In December 1952, two months after the opening of the hill, six Igorot girls from Mines View came and confessed that they wanted their catechism. The Sisters wholeheartedly welcomed the girls and that was actually the start of catechism classes to the community of Mines View.
The Sisters were glad that the number of children joining the classes doubled though many came from poor and broken families or were neglected and abandoned. With the growing number of children in the foundation, food became a necessity. Despite the lack of food, the gate remained wide open for anyone who needed shelter. Aspirants recalled the times when Sr. Mary John Eudes Heredia went to market daily to beg for peelings and cuttings of vegetables. They relished and appreciated those rejected veggies in their meals. They enjoyed the spare ribs, bread from donated flour, and cheese from Catholic Relief Services. The people of Baguio lived poorly although they worked very hard in order to bring food to the table. Those donations nourished the children for a few months, however, it was not enough for their growing number.

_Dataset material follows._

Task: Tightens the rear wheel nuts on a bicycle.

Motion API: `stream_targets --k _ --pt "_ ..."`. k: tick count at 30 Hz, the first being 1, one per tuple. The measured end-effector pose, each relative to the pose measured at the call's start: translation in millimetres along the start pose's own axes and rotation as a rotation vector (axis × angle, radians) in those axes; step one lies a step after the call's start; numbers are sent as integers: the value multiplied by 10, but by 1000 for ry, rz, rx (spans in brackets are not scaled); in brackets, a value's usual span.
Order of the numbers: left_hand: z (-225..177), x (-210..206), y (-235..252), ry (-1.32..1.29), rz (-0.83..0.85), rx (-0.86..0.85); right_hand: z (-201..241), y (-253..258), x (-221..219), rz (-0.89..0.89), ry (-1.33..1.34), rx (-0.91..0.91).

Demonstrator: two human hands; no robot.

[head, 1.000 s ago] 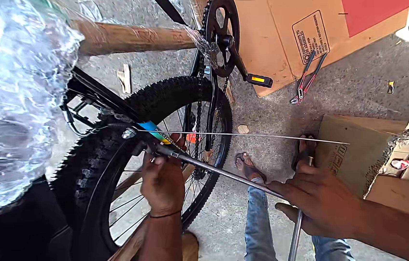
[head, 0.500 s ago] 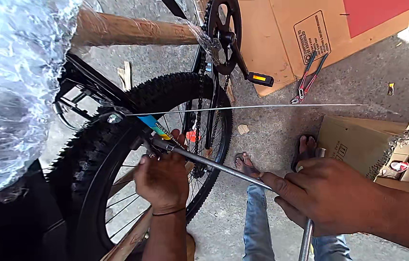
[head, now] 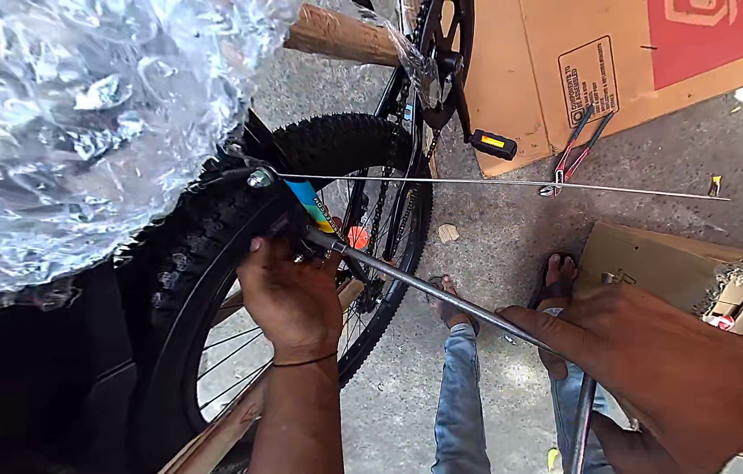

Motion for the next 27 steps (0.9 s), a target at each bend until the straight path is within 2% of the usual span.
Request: stream_targets --k 2,4,6,8,12,21,27 --pt "5 23 10 21 -1 -3 -54 -19 28 21 140 15" --pt "2 23 24 29 4 -11 -98 9 58 -47 225 -4" --pt "-11 5 31 46 3 -21 -77 90 57 -110 109 -109" --pt "-14 -7 31 61 -19 -31 -56 140 40 -77 -21 -176" --pt "19 1 52 63 -82 -71 41 168 25 -109 -72 -168" --pt "72 -1 119 -1 -68 -125 197 190 -28 -139 -170 -202" --pt "17 -44 73 9 -71 -47 125 176 -45 -135 -105 -170"
Point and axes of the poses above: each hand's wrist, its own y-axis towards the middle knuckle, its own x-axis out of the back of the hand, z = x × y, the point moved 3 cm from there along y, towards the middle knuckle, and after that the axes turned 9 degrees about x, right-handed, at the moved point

The Sisters and those under their care worked harder to sustain their increasing needs and those of the other incoming homeless girls. They engaged in arts and crafts as well as in making chocolate candies. They soon included cooking ham and bacon, making flowers, and baking bread in their activities. In 1963 they tried out poultry, organic farming, and piggery. It did help increase their income and even bought food for their table. The Sisters’ and girls’ creativeness and skills have provided them their necessities. They were no longer running out of food and shelter as their number increased. The Sisters expanded the income-generating projects which included cooking various jams, oatmeal cookies, doughnuts, and even butter. Aside from those were handicrafts made by indigenous youth. With their hard work, education was never set aside. They still took classes such as piano lessons and catechism.
With the stable income, they were able to develop educational tools and teaching strategies at Pelletier Hills School located within the foundation. Elementary and high school classes shifted to a higher phase of education. Some buildings were built for the expansion of classrooms and residences with the help of generous benefactors but the hostels were exclusively for poor girls recommended by the Bishop.
In 1968, Pelletier Hills Training School for Girls was accredited as a child caring agency by the social welfare office.
In the late 1970s, the Baguio Sisters proclaimed they should have missions not only within the foundation but also in the outside community which needed serious attention. Together with their acquaintances, the Sisters served the poor in Pangasinan when severe floods struck. They supported movements and other foundations which had missions parallel to theirs. Their service has extended to the victims of disasters all over Luzon even with much sacrifice on their part.
Mountain Maid Training Center were established in 1994 for student workers. The completion of the bakeshop created additional jobs for the students. Later, the employment of boys was also considered as the gender of those who are in need didn’t matter.